• _Description of the task_:
Could you filter the data below down to the lines that hold the word "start"?

___ Exercise data ___

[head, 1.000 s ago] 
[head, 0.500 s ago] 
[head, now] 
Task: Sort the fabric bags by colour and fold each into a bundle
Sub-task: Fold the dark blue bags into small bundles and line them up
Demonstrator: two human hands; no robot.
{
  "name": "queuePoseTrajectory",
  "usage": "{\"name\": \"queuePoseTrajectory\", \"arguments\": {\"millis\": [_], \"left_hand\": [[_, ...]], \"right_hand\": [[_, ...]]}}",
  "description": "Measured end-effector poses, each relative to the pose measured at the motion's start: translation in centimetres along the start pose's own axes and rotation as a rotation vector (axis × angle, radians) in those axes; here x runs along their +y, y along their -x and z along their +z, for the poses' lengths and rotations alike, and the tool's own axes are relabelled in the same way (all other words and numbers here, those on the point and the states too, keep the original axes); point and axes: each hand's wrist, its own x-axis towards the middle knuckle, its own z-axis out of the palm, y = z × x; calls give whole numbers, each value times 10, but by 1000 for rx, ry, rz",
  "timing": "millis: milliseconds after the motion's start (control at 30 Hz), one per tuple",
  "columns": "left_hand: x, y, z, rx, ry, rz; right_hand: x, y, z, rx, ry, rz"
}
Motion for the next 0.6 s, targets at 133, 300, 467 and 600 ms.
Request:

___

• _Expected answer_:
  "description": "Measured end-effector poses, each relative to the pose measured at the motion's start: translation in centimetres along the start pose's own axes and rotation as a rotation vector (axis × angle, radians) in those axes; here x runs along their +y, y along their -x and z along their +z, for the poses' lengths and rotations alike, and the tool's own axes are relabelled in the same way (all other words and numbers here, those on the point and the states too, keep the original axes); point and axes: each hand's wrist, its own x-axis towards the middle knuckle, its own z-axis out of the palm, y = z × x; calls give whole numbers, each value times 10, but by 1000 for rx, ry, rz",
  "timing": "millis: milliseconds after the motion's start (control at 30 Hz), one per tuple",

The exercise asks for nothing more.